• [Exercise]
Write out exactly the lines below from the one containing "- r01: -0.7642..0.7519" to the last, both ends kept, and nothing more; skip all pictures.

• [Dataset extract]
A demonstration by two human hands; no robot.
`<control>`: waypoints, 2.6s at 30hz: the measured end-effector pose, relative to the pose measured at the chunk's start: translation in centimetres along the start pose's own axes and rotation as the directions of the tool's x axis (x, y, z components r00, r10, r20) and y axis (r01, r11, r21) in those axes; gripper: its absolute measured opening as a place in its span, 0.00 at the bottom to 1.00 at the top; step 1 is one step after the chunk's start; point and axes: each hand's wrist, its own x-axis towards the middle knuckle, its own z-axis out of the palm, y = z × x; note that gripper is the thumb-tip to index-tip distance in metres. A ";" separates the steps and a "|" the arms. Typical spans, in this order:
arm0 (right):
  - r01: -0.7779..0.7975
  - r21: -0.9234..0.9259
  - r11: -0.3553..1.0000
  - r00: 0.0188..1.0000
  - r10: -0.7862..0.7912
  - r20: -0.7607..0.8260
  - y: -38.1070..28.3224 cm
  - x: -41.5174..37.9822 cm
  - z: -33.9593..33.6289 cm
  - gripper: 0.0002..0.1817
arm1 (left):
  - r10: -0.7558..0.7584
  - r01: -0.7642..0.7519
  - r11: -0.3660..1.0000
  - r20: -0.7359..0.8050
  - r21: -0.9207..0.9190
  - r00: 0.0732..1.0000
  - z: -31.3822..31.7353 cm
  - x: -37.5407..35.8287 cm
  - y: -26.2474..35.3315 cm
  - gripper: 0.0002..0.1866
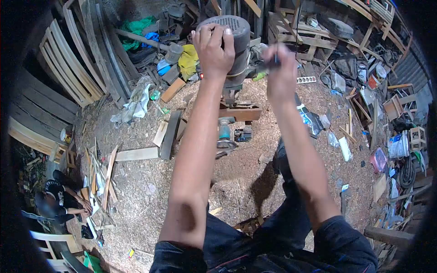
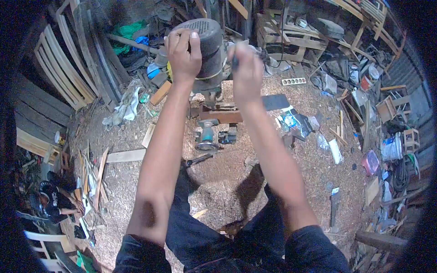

• [Answer to this exercise]
  - r01: -0.7642..0.7519
  - r11: -0.3660..1.0000
  - r20: -0.7359..0.8050
  - r21: -0.9207..0.9190
  - r00: 0.0732..1.0000
  - z: -31.3822..31.7353 cm
  - x: -37.5407..35.8287 cm
  - y: -26.2474..35.3315 cm
  - gripper: 0.0002..0.1866

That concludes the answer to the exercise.